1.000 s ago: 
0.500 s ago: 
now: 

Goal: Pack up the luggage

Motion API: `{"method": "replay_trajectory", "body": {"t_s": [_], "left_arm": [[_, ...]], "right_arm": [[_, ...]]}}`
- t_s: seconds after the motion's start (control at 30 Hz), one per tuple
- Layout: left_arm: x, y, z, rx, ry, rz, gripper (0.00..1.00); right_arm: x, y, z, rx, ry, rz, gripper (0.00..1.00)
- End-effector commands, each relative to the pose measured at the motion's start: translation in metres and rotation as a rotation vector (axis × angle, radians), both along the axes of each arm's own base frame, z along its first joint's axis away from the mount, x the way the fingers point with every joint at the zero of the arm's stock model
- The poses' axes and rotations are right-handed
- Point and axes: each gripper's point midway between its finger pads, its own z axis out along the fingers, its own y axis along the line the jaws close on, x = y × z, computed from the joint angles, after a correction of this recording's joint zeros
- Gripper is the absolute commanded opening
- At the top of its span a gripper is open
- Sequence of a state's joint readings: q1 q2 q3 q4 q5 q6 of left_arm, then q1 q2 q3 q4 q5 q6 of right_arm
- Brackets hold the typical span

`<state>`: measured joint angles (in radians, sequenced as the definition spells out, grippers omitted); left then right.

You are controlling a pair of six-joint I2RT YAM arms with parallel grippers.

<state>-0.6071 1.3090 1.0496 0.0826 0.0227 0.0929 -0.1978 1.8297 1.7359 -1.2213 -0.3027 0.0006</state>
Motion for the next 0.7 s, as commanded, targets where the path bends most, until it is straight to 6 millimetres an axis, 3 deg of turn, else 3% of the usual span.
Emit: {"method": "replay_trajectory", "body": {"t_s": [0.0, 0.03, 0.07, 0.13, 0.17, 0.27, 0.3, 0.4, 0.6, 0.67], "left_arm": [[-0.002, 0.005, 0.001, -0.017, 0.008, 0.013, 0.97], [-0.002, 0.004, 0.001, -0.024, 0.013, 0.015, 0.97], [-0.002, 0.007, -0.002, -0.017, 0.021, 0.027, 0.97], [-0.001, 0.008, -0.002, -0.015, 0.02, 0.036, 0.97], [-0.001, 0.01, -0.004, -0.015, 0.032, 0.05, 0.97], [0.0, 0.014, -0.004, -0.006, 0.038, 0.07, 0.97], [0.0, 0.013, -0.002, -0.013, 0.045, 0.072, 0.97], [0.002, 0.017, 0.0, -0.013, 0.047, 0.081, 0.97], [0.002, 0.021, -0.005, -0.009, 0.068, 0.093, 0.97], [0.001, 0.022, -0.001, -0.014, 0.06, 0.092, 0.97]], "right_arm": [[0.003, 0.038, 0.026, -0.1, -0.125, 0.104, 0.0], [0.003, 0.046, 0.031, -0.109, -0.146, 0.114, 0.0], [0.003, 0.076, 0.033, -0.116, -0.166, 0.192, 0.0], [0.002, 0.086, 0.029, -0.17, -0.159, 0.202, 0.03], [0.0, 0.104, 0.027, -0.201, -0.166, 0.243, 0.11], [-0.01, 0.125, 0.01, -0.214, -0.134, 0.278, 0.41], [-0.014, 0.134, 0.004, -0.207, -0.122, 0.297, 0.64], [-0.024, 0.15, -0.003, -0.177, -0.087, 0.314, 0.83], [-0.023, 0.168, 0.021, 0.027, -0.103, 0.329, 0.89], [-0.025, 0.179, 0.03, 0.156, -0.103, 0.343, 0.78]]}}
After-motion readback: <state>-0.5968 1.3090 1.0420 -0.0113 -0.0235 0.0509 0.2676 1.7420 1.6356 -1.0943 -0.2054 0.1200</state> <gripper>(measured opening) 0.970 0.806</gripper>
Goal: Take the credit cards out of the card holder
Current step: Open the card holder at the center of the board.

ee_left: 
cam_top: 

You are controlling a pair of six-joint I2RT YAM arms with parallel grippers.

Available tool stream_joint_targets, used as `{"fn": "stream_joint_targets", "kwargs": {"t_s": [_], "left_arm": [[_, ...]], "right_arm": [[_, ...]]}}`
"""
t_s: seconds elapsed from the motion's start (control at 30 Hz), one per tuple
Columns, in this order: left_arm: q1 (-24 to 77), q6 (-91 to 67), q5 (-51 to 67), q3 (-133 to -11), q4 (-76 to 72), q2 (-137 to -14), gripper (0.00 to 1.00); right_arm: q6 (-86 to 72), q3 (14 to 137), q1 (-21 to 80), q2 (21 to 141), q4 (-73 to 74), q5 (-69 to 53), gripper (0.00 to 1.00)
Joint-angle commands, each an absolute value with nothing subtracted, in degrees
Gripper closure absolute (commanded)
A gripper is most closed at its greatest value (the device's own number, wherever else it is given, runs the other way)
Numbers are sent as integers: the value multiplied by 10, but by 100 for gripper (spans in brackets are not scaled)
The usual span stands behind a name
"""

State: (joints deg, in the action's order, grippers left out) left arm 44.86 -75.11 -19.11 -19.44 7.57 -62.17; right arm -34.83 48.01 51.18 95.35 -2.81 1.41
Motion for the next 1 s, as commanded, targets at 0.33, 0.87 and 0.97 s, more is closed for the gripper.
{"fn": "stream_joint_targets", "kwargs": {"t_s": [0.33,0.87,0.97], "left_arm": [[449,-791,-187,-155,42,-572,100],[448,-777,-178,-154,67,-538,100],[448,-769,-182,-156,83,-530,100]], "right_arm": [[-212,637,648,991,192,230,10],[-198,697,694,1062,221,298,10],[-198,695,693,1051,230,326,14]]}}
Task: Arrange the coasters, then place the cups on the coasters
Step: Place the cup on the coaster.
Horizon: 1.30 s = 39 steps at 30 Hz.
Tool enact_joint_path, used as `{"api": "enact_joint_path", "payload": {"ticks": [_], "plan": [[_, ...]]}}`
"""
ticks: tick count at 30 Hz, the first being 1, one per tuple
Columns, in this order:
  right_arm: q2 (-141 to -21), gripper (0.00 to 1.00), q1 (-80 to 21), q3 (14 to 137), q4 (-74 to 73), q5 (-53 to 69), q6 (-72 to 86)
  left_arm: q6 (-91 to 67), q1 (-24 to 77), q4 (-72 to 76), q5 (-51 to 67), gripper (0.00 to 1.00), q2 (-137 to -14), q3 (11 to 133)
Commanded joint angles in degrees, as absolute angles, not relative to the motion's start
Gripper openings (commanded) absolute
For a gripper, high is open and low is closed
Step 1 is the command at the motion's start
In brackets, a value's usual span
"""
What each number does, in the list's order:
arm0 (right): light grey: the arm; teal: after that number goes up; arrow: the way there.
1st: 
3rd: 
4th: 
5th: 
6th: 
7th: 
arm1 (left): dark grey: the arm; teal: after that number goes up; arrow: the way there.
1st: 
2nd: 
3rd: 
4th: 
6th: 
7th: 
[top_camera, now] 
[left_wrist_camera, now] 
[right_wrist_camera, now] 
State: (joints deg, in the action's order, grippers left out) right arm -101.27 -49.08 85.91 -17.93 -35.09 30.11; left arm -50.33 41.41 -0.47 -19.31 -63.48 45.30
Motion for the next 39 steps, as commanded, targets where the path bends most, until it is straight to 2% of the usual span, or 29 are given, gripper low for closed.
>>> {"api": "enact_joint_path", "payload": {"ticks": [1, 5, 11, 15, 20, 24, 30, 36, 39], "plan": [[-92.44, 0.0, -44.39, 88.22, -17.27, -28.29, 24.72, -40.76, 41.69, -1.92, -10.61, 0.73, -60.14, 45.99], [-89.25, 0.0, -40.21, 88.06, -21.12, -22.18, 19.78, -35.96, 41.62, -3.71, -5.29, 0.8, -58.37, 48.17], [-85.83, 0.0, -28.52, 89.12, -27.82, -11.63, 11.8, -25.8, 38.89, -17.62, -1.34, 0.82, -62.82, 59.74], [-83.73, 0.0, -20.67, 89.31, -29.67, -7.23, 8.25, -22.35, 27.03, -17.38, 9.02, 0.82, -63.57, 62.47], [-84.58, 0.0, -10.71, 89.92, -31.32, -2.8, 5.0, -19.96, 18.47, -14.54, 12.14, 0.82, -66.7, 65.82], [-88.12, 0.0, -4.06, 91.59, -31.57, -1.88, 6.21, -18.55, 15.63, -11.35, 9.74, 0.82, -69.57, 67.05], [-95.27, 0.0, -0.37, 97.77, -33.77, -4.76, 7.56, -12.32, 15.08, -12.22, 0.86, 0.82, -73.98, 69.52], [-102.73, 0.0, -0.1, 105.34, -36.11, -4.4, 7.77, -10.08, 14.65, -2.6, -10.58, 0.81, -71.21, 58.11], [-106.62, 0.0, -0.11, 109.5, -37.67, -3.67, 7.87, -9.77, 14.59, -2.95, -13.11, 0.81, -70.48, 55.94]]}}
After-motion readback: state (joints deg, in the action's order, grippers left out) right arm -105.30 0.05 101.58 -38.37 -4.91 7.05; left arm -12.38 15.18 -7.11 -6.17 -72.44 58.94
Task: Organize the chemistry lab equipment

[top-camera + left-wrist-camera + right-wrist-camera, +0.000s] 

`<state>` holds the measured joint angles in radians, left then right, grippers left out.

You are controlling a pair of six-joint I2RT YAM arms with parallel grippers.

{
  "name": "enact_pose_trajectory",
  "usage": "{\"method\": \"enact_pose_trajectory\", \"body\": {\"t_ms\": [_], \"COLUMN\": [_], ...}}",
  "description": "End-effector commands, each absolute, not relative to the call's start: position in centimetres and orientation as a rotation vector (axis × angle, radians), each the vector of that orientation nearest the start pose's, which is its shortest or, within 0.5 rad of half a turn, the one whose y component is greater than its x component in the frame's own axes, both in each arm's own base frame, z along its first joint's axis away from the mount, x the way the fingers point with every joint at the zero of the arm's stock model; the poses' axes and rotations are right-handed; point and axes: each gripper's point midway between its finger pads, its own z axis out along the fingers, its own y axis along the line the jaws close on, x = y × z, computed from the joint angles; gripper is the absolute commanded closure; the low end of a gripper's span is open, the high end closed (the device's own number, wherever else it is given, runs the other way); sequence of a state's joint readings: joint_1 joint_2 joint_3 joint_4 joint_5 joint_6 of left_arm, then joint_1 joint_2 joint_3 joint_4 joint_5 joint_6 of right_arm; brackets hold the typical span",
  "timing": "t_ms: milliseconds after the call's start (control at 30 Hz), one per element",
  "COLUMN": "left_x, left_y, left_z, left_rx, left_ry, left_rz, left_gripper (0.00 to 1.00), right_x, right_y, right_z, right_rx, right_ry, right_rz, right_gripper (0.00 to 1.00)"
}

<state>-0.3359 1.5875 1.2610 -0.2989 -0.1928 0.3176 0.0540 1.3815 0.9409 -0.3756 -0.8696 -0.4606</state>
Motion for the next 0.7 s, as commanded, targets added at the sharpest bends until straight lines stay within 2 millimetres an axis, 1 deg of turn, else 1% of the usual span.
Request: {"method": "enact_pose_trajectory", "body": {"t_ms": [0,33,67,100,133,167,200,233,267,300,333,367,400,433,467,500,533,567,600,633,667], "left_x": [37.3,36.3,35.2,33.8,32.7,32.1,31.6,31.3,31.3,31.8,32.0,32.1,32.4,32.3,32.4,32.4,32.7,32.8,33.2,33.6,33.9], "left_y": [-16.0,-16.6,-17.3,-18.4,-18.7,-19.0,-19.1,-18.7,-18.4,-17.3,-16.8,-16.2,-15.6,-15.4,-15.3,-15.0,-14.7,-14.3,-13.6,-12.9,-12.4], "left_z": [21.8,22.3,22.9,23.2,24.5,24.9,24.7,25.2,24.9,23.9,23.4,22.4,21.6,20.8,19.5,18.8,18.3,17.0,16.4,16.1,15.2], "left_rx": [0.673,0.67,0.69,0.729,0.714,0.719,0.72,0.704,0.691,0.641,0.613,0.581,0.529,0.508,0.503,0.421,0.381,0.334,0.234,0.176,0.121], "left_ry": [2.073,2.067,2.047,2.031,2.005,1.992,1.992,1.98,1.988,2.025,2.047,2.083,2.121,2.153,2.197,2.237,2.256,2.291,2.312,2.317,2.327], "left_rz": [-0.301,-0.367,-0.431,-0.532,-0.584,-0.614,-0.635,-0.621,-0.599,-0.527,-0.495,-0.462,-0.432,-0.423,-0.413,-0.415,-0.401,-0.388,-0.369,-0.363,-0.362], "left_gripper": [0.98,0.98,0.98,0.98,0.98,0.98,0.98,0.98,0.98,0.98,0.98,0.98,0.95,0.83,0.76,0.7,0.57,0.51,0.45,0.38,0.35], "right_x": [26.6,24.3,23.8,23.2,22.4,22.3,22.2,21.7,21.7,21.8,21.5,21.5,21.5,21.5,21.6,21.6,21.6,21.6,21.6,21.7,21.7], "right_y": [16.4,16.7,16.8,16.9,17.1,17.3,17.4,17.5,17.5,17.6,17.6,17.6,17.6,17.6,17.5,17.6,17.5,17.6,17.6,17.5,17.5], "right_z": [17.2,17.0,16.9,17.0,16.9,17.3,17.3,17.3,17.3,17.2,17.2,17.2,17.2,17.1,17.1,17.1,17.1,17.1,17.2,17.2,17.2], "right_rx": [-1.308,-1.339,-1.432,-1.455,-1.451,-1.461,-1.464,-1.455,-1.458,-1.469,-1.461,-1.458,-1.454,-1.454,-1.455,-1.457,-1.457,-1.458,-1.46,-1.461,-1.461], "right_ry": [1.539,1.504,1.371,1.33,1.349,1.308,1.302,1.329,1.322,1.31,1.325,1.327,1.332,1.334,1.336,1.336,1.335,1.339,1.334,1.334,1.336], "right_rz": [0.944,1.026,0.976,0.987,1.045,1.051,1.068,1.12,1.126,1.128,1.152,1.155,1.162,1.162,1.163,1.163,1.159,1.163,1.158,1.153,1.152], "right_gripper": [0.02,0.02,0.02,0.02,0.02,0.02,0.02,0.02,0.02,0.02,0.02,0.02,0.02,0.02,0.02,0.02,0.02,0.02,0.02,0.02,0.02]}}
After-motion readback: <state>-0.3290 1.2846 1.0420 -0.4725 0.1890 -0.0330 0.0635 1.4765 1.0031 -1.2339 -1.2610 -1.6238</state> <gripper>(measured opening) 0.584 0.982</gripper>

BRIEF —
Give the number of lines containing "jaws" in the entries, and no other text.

EXERCISE SOLUTION —
2